What is the Longshore Act?
The Longshore and Harbor Workers Compensation Act (LHWCA), often referred to as the “Longshore Act”, provides a federal workers’ comp remedy for injured longshoremen. Benefits are administered by the Division of Longshore and Harbor Workers Compensation (DLHWC), a division of the Office of Workers Compensation Programs (OWCP) within the U.S. Department of Labor (DOL). If the dispute is not resolved by informal hearing with the OWCP, the District Director will refer the matter to the Office of Administrative Law Judges (OALJ) for adjudication by and ALJ. Appeals from the OALJ are taken to the Benefits Review Board (BRB).
Who is a longshoreman or harbor worker?
Generally, if you work loading, unloading, building, repairing, or breaking vessels, you fall under the Act. These jobs often include stevedores, crane operators, forklift operators, rail workers, ship fitters, and more. If you are injured while working on navigable waterway or an adjoining area such as a port, wharf, dock, pier, dry dock, shipyard, or rail yard, you may be entitled to benefits under the Longshore Act.

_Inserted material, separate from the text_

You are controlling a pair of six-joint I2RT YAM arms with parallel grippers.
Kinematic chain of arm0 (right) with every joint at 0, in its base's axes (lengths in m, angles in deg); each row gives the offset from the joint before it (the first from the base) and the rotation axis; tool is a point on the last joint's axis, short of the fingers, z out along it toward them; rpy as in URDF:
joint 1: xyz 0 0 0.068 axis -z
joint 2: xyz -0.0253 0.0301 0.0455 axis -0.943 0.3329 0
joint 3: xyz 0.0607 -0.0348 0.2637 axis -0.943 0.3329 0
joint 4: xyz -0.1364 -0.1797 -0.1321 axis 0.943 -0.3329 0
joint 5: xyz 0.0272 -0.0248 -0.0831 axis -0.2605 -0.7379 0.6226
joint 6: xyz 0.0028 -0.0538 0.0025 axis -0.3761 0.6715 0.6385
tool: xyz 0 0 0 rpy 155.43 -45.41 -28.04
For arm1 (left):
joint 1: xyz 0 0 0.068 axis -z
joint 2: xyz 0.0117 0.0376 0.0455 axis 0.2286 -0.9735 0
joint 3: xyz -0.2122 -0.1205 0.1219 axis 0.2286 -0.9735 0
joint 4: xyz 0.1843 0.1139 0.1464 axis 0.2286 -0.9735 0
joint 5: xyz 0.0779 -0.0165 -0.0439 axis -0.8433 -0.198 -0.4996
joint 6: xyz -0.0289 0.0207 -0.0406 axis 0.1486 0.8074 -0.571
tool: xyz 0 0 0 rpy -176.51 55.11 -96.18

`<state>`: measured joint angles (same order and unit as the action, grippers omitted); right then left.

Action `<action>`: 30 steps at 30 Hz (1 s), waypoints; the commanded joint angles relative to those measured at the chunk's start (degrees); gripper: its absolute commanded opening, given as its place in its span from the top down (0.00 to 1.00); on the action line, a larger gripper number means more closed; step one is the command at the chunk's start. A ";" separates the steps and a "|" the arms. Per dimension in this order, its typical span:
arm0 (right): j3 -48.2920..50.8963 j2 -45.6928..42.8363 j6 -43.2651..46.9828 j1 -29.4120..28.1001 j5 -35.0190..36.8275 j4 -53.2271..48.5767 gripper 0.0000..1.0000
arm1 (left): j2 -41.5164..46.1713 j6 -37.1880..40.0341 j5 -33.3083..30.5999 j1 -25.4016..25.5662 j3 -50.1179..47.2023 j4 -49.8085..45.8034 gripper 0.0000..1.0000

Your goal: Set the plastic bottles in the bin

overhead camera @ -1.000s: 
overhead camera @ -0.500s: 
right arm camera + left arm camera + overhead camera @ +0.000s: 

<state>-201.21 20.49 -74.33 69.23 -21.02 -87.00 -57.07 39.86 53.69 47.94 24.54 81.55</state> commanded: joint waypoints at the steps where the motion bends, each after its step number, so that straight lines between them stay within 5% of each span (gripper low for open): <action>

Section 905(b) vessel negligence:
Maritime workers injured on a vessel who do not qualify for seaman status may sue a vessel owner, including his or her employer, for negligence under Section 905(b) of the Longshore Act. This remedy permits an injured worker to recover damages when he was injured because the vessel was turned over in an unreasonably dangerous condition or the actions of vessel owner caused the worker’s injuries.
Hearing loss claims:
Many longshoremen are unaware that they are due compensation and medical benefits under the Longshore Act for any ratable hearing loss they suffer while employed as a longshoreman. Hearing loss is a scheduled injury, meaning that total monaural (one ear) hearing loss entitles the injured worker to 52 weeks of compensation, while total binaural (both ears) hearing loss entitles the worker to 200 weeks of compensation. The amount of compensation an injured worker receives is pro-rated according to his or her impairment rating which is determined via an audiogram. For instance, if your audiologist finds that you have 20% binaural hearing loss, you would be entitled to 40 weeks of disability compensation at your calculated compensation rate of two-thirds your AWW.
If you suspect that you may have hearing loss and have worked as a longshoreman or on offshore oil rigs, call us today for a free consultation.
What is OCSLA?
The Outer Continental Shelf Lands Act (OCSLA) is an extension of the Longshore Act that covers injured workers aboard most offshore oil and gas rigs and platforms. Under OCSLA, offshore oilfield workers are entitled to the same benefits as longshoremen.